Open data sharing: what could possibly go wrong?
peter.suber's bookmarks 2025-07-20
Summary:
"Complex trial data stripped of critical context poses significant challenges for secondary analysis. Randomized trials comparing multiple interventions often contain specific design features precluding certain types of analyses. Only 30% of shared trial datasets include sufficient metadata for replication.10 The scope extends beyond documentation issues. In a striking example, 70 independent teams analyzing an identical neuroimaging dataset reached widely divergent conclusions.7 This crucial context is even more likely to be lost in translation when data dictionaries are created as an afterthought following study completion.

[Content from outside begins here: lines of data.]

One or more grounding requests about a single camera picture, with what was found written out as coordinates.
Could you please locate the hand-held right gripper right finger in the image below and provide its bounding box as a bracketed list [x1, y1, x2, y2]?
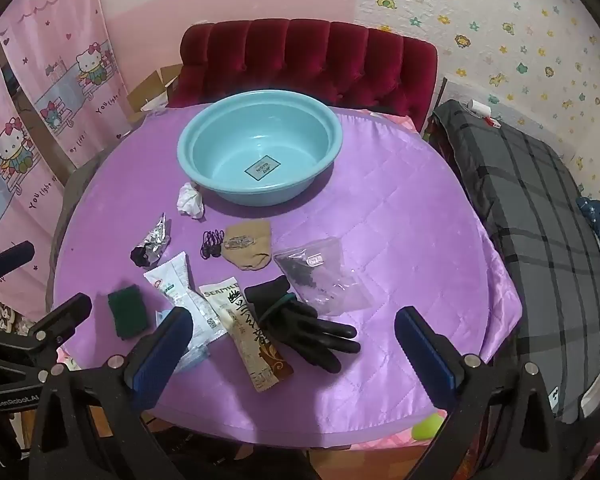
[394, 306, 563, 480]

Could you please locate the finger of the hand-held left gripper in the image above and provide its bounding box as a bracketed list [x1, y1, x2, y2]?
[0, 241, 35, 281]
[29, 293, 93, 347]

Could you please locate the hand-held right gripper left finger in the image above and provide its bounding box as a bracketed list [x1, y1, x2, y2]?
[27, 306, 196, 480]

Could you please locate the white snack packet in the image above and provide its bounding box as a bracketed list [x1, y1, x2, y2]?
[143, 251, 228, 348]

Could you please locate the clear zip bag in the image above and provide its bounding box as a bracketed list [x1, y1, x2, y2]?
[272, 236, 376, 317]

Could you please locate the light blue plastic basin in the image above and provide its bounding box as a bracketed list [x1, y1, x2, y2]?
[176, 90, 342, 207]

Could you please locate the dark green sponge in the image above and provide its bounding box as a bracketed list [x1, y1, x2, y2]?
[107, 284, 148, 342]

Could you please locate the yellow-green ball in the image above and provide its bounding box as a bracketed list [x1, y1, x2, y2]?
[412, 412, 446, 442]

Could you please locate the beige and brown snack packet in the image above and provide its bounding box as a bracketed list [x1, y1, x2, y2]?
[199, 280, 296, 393]

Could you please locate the crumpled silver foil wrapper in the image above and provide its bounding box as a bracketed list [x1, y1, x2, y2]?
[139, 214, 172, 266]

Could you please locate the black rubber glove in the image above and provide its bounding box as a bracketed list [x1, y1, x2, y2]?
[243, 275, 362, 375]

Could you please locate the beige sock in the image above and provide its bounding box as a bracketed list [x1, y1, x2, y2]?
[220, 220, 273, 272]

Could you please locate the pink cartoon cat curtain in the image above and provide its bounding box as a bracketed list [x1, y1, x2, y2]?
[0, 0, 131, 321]

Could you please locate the purple quilted tablecloth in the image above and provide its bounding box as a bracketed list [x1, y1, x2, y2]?
[50, 105, 523, 446]

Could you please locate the crumpled white tissue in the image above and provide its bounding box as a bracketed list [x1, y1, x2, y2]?
[176, 182, 206, 221]

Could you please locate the grey plaid blanket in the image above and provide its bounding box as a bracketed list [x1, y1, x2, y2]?
[432, 99, 600, 421]

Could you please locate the brown cardboard box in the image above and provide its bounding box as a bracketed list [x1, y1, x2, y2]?
[126, 64, 183, 128]

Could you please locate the red tufted velvet headboard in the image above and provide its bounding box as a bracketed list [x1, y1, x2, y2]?
[167, 19, 438, 133]

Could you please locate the bundle of black hair ties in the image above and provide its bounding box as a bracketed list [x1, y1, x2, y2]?
[200, 229, 226, 260]

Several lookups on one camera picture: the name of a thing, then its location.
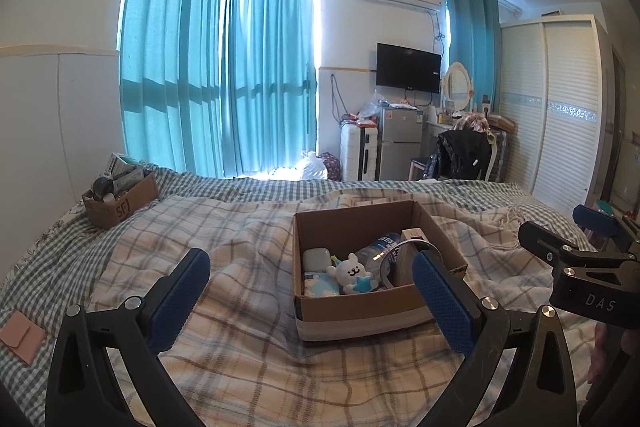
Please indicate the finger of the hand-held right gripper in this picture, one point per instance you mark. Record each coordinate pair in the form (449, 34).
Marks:
(600, 221)
(545, 243)

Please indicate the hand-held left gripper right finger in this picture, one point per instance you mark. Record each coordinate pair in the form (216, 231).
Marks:
(445, 307)

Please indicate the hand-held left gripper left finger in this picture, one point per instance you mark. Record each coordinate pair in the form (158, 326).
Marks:
(180, 302)

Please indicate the brown green medicine box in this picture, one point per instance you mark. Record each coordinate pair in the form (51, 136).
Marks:
(415, 236)

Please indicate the clear cotton swab container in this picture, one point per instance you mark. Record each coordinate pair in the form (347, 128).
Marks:
(380, 249)

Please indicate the large cardboard box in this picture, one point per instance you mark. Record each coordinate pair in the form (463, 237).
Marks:
(350, 312)

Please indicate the white bear toy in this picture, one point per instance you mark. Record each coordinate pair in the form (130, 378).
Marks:
(350, 272)

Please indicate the light blue packet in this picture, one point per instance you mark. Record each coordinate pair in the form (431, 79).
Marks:
(320, 287)

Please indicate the white earbuds case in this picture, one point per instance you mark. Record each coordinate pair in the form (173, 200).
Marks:
(314, 262)

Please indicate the person's right hand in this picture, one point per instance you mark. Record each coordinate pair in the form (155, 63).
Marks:
(599, 352)

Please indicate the grey striped suitcase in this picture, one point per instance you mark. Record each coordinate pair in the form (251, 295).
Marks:
(499, 154)

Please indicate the white sliding door wardrobe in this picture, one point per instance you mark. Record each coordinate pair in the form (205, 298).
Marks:
(555, 117)

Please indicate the small cardboard box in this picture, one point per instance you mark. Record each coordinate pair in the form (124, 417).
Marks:
(120, 204)

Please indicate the green checked bed sheet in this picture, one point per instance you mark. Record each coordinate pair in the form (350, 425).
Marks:
(75, 247)

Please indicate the black jacket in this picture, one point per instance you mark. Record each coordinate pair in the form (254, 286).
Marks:
(462, 154)

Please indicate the patterned clothing pile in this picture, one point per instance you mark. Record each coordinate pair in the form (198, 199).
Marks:
(472, 123)

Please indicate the small wooden stool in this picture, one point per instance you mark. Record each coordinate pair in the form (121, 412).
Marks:
(421, 167)

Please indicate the green white carton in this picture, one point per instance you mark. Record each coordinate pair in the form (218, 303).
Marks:
(125, 164)

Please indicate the pink wallet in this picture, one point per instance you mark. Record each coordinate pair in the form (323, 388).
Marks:
(20, 334)

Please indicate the silver small fridge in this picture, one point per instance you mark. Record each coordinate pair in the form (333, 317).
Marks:
(400, 142)

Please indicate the white suitcase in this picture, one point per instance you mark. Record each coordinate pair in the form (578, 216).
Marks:
(357, 154)

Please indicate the white oval mirror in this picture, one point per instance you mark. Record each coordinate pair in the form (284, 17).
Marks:
(459, 86)

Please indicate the dark patterned bag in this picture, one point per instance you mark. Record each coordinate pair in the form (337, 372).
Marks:
(332, 167)

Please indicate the clear plastic bag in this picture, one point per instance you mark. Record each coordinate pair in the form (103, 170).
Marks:
(375, 106)

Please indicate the narrow teal curtain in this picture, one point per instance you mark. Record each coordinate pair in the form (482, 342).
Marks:
(475, 37)

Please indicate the wide teal curtain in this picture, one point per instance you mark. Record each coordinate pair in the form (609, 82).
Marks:
(170, 32)

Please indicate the black wall television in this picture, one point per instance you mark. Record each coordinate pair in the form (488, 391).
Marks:
(407, 67)

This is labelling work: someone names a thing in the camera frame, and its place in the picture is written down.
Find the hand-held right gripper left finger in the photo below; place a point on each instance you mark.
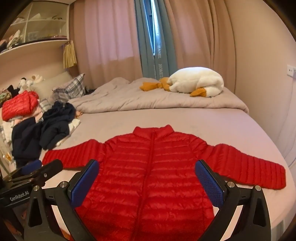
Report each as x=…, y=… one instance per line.
x=84, y=183

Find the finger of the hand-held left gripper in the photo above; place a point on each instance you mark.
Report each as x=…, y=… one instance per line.
x=31, y=167
x=52, y=166

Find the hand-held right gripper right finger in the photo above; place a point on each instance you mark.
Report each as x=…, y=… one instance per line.
x=209, y=185

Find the red puffer jacket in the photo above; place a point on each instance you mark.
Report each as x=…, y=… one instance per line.
x=150, y=162
x=18, y=106

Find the dark navy jacket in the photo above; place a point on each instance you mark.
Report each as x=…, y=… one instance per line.
x=25, y=136

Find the navy hoodie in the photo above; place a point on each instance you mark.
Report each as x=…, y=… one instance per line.
x=57, y=122

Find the white cloth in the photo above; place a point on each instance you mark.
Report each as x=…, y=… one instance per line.
x=74, y=124

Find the small peach fabric item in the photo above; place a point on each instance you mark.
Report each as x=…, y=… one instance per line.
x=78, y=114

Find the plaid cloth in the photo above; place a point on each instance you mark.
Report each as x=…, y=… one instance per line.
x=46, y=105

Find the folded red puffer jacket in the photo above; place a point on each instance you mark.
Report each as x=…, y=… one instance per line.
x=18, y=106

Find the bed with pink-grey sheet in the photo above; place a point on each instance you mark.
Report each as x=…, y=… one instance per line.
x=208, y=120

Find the plaid pillow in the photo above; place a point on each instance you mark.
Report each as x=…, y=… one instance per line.
x=70, y=87

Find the beige pillow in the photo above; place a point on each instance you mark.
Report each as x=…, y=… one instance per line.
x=53, y=82

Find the grey duvet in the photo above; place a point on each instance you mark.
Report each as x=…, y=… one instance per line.
x=129, y=97

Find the white goose plush toy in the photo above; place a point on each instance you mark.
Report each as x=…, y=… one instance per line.
x=196, y=78

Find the yellow tasselled hanging cloth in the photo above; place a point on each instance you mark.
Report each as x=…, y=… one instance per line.
x=69, y=55

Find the teal curtain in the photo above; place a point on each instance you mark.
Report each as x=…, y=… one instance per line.
x=161, y=46

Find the white wall shelf unit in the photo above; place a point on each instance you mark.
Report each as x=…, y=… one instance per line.
x=46, y=25

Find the white wall power strip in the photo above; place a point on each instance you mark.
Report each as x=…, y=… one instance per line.
x=291, y=70

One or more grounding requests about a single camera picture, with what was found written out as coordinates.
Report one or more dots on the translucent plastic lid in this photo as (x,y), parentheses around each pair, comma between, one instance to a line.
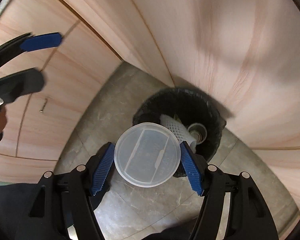
(147,155)

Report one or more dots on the black trash bin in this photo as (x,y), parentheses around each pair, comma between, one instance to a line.
(185,100)

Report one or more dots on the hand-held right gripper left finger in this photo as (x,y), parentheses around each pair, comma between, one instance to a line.
(102,170)

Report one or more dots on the paper cup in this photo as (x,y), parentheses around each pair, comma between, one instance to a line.
(201,130)

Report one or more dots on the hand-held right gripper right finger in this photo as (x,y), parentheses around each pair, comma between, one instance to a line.
(191,170)

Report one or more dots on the white foam net sleeve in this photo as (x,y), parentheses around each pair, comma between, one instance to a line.
(175,128)

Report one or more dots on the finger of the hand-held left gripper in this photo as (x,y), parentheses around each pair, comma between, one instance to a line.
(40,42)
(27,82)

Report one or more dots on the person's black trousers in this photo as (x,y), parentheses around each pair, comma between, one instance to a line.
(10,217)

This challenge grows as automated analyses of public datasets increase, raising the risk of misapplied methods.8
This is no longer theoretical, in 1 study, 40% of shared trial datasets have been analyzed in ways that violated their primary design constraints.19 Clinical trial data labeled as “open” but lacking interoperability led to misinterpretation in 15% of secondary analyses due to missing context.24 Although scientific communities eventually correct errors through letters to editors or retraction requests, retracted articles persist as cited valid evidence long after retraction.12 This problem extends to journal policies as well. In a recent review of data sharing policies across health research globally, data sharing was required by only 19% (52/273) of health sciences journals, with widely varying conditions for implementation."